Hibben, Frank Cummings 1910-2002
HIBBEN, Frank Cummings 1910-2002
OBITUARY NOTICE—See index for CA sketch: Born December 5, 1910, in Lakewood, OH; died June 11, 2002, in Albuquerque, NM. Anthropologist, archaeologist, educator, and author. Hibben attended the University of New Mexico to study mountain lions and pursue a master's degree in zoology. After earning a doctorate in archaeology at Harvard University, he returned to New Mexico, where he spent his entire career. It was Hibben who conducted excavations of the Sandia Man Cave near Albuquerque in the late 1930s and discovered that human beings had lived there as long as 12,000 years before. His major contribution to anthropology was Sandia Man, one of the earliest-known human groups in North America. Hibben taught at the University of New Mexico for many years and served as the founding director of what is now the Maxwell Museum of Archaeology. He also established the Hibben Trust to help finance graduate students in archaeology and donated a substantial amount of money to build the Hibben Center, an annex to the museum. Hibben's books include The Lost Americans, Treasure in the Dust, and Digging up America. Outside the academy, Hibben was known as a hunter. As the chair of the New Mexico State Game and Fish Commission in the 1960s, he worked to introduce new species of wild game animals into the state.

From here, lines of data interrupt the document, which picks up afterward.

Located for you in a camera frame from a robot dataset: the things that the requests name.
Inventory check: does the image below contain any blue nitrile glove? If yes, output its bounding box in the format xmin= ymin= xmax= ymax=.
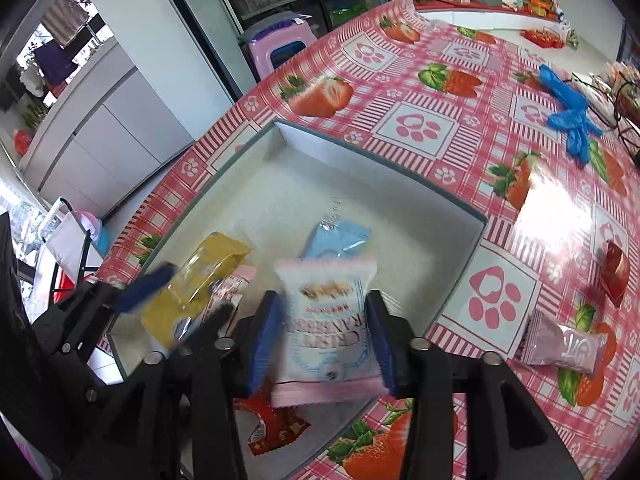
xmin=539 ymin=65 xmax=588 ymax=111
xmin=546 ymin=107 xmax=603 ymax=163

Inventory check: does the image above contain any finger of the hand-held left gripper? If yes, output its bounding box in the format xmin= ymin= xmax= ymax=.
xmin=65 ymin=261 xmax=177 ymax=348
xmin=170 ymin=301 xmax=237 ymax=358

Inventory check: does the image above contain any strawberry print tablecloth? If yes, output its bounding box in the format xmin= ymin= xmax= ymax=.
xmin=95 ymin=0 xmax=640 ymax=480

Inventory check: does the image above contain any light blue snack packet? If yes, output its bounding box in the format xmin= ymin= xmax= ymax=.
xmin=300 ymin=215 xmax=372 ymax=263

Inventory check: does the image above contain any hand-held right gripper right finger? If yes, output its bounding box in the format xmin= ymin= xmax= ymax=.
xmin=365 ymin=289 xmax=583 ymax=480

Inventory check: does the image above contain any pink plastic stool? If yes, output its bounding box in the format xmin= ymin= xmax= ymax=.
xmin=240 ymin=10 xmax=321 ymax=83

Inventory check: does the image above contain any red foil snack packet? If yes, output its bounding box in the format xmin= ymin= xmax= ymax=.
xmin=235 ymin=392 xmax=310 ymax=457
xmin=597 ymin=241 xmax=632 ymax=308

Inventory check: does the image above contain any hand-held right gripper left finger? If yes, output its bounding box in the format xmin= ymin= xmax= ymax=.
xmin=75 ymin=290 xmax=284 ymax=480

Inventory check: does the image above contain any yellow snack packet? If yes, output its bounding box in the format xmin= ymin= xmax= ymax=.
xmin=140 ymin=231 xmax=252 ymax=348

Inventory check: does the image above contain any purple hanging garment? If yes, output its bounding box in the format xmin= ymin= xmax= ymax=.
xmin=35 ymin=42 xmax=76 ymax=86

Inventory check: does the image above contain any white low cabinet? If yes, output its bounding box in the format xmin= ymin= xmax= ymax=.
xmin=20 ymin=35 xmax=196 ymax=221

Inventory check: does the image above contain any red tray of sweets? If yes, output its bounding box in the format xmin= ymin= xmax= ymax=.
xmin=522 ymin=27 xmax=568 ymax=50

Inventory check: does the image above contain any white and pink snack packet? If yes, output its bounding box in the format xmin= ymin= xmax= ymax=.
xmin=270 ymin=255 xmax=390 ymax=408

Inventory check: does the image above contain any striped hanging towel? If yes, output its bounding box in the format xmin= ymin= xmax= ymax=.
xmin=42 ymin=0 xmax=93 ymax=46

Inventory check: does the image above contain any white folding chair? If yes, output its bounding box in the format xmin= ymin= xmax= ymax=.
xmin=42 ymin=197 xmax=106 ymax=291

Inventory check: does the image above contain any grey cardboard box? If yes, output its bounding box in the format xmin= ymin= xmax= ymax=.
xmin=107 ymin=117 xmax=488 ymax=480

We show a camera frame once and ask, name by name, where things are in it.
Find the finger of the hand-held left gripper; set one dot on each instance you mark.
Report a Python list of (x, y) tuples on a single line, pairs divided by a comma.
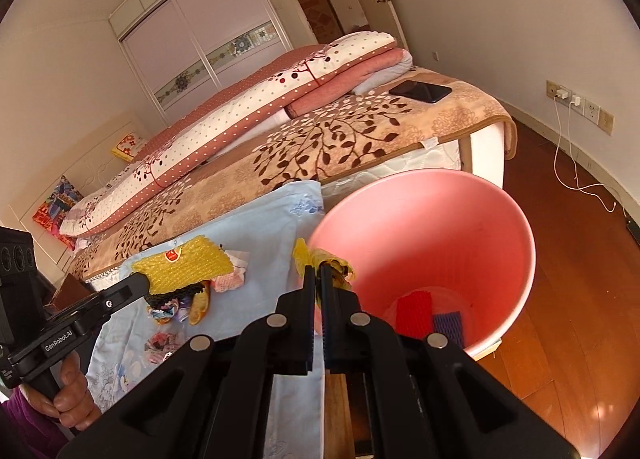
[(122, 291)]

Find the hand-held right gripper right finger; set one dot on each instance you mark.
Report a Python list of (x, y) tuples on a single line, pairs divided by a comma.
[(332, 329)]

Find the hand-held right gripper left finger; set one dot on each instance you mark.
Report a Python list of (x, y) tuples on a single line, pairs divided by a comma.
[(306, 319)]

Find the yellow foam net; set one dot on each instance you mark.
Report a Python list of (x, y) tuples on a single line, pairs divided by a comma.
[(195, 269)]

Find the pink plastic bucket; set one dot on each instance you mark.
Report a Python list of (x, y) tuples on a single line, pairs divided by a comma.
[(450, 249)]

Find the person's left forearm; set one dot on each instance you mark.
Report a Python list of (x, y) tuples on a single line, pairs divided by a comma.
[(20, 431)]

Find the person's left hand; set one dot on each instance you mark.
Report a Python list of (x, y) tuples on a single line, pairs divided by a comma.
[(80, 399)]

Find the crumpled colourful wrapper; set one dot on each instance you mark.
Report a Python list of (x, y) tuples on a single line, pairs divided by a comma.
[(165, 313)]

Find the brown wooden nightstand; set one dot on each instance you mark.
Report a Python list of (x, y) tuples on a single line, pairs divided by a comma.
[(70, 291)]

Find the black foam net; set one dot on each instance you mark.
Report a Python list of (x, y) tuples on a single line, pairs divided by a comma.
[(175, 296)]

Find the red foam net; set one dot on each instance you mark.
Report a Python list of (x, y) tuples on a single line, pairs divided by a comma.
[(415, 314)]

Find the crumpled pink paper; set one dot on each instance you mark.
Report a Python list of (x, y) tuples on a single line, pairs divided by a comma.
[(230, 281)]

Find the white floral pillow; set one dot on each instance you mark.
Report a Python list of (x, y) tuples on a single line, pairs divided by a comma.
[(82, 211)]

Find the light blue floral cloth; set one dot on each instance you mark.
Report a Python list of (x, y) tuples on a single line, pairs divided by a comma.
[(260, 239)]

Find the colourful printed cushion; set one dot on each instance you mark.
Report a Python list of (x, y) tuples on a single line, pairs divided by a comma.
[(57, 209)]

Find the purple foam net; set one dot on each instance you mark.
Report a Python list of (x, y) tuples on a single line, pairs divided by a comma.
[(447, 328)]

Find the white headboard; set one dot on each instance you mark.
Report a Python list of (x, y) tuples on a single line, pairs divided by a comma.
[(75, 159)]

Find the yellow floral pillow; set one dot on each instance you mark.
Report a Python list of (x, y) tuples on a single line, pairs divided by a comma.
[(129, 146)]

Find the brown leaf print blanket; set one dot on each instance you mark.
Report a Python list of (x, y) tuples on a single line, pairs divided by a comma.
[(350, 139)]

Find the dotted pink white quilt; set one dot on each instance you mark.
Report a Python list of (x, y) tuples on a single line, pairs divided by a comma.
[(230, 124)]

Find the folded pink blanket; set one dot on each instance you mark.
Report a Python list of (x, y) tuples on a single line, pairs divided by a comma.
[(340, 79)]

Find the black smartphone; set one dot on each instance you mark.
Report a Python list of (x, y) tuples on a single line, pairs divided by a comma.
[(420, 91)]

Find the folded white sheet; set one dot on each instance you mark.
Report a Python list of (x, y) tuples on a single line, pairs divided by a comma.
[(390, 71)]

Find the white sliding door wardrobe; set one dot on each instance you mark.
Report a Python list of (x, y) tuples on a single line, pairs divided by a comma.
[(195, 39)]

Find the white charger plug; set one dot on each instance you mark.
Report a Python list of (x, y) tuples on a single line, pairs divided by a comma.
[(575, 102), (562, 94)]

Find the white bed frame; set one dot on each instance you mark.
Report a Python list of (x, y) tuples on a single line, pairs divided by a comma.
[(487, 154)]

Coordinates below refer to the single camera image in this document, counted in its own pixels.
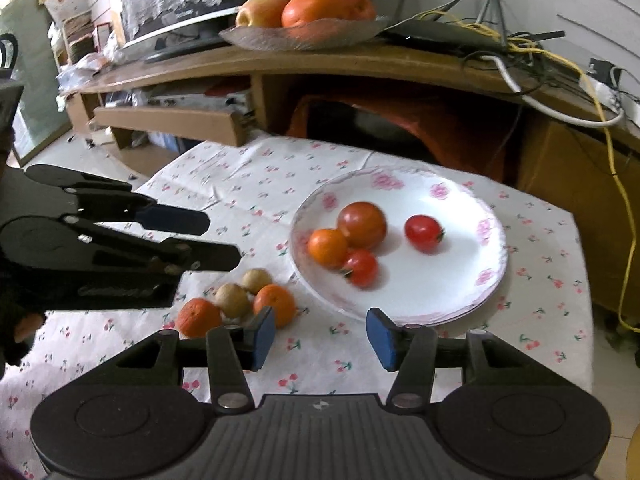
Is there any small red tomato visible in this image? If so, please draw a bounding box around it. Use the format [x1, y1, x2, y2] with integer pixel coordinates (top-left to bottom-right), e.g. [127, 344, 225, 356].
[342, 249, 379, 288]
[404, 214, 446, 254]

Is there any black monitor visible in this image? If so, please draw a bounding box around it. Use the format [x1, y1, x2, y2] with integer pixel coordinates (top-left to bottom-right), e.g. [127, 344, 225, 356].
[117, 0, 253, 64]

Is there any clear plastic bag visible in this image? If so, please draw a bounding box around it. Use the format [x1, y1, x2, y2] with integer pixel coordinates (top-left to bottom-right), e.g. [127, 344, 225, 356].
[56, 51, 122, 92]

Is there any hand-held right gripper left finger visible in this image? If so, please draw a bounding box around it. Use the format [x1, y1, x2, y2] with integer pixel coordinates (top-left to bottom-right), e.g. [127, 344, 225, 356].
[102, 306, 277, 416]

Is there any white cable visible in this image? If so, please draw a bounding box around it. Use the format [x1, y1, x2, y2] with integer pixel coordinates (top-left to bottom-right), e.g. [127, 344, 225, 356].
[481, 54, 627, 127]

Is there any wooden keyboard tray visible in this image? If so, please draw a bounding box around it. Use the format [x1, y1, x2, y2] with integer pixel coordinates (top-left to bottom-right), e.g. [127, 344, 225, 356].
[92, 106, 247, 149]

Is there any yellow cable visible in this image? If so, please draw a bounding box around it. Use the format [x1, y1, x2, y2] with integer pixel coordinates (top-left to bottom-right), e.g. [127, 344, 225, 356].
[420, 7, 640, 337]

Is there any small brown kiwi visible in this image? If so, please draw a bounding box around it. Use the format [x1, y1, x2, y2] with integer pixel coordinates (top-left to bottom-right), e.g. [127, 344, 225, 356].
[242, 268, 274, 295]
[215, 283, 251, 319]

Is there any wrinkled orange tangerine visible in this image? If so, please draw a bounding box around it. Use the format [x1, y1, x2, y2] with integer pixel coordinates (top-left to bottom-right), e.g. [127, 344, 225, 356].
[176, 298, 224, 339]

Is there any yellow red apple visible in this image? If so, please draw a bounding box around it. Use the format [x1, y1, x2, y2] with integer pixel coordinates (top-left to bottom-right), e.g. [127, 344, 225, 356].
[235, 0, 290, 29]

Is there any smooth orange tangerine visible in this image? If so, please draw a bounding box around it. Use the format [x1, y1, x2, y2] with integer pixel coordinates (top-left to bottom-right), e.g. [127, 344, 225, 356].
[253, 284, 298, 330]

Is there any person's left hand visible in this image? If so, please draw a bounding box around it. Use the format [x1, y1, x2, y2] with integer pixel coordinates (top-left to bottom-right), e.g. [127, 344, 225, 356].
[0, 257, 47, 367]

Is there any white power strip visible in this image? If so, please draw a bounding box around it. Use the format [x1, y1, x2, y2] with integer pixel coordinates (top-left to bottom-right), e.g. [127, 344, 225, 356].
[579, 57, 640, 127]

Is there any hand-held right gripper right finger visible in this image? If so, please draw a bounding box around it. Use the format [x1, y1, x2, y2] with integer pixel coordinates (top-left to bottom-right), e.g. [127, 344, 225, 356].
[366, 307, 548, 411]

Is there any large red tomato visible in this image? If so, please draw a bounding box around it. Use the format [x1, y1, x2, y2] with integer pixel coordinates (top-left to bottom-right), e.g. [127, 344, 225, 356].
[337, 201, 389, 251]

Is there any stack of boxes and papers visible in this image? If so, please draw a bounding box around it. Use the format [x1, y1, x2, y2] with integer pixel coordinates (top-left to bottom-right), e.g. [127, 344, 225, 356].
[44, 0, 127, 68]

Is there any cherry print tablecloth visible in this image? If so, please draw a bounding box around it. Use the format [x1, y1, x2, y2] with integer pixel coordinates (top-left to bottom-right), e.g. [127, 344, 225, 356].
[0, 137, 594, 480]

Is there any black router with antennas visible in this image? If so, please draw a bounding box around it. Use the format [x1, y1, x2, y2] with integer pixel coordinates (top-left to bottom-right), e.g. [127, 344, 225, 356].
[360, 0, 567, 54]

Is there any framed green glass panel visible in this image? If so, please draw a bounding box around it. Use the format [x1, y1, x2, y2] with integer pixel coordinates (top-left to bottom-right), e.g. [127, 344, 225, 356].
[0, 0, 72, 167]

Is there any glass fruit dish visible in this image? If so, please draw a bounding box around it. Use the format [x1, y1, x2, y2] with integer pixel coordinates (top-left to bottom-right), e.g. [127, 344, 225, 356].
[218, 14, 392, 52]

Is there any large red orange grapefruit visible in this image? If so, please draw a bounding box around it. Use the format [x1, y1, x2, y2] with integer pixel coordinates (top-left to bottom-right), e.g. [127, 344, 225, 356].
[281, 0, 377, 30]

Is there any white floral plate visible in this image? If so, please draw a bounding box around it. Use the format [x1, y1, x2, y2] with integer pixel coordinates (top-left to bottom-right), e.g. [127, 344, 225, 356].
[290, 166, 510, 323]

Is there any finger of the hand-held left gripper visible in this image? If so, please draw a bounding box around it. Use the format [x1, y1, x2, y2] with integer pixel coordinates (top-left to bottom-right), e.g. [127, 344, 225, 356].
[75, 232, 243, 283]
[25, 164, 211, 236]

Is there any small orange tangerine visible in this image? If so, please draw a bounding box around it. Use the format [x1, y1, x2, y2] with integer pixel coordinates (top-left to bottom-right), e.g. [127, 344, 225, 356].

He also hunted for big game throughout the United States and elsewhere, including Africa, where he had conducted archaeological field research after World War II. Hibben's books on hunting include Indian Hunts and Indian Hunters of the Old West and Under the African Sun: Forty-eight Years of Hunting the African Continent.
OBITUARIES AND OTHER SOURCES:
PERIODICALS
Albuquerque Tribune, June 14, 2002, obituary by Frank Zoretich, p. A1.
Washington Post, June 21, 2002, p. 37.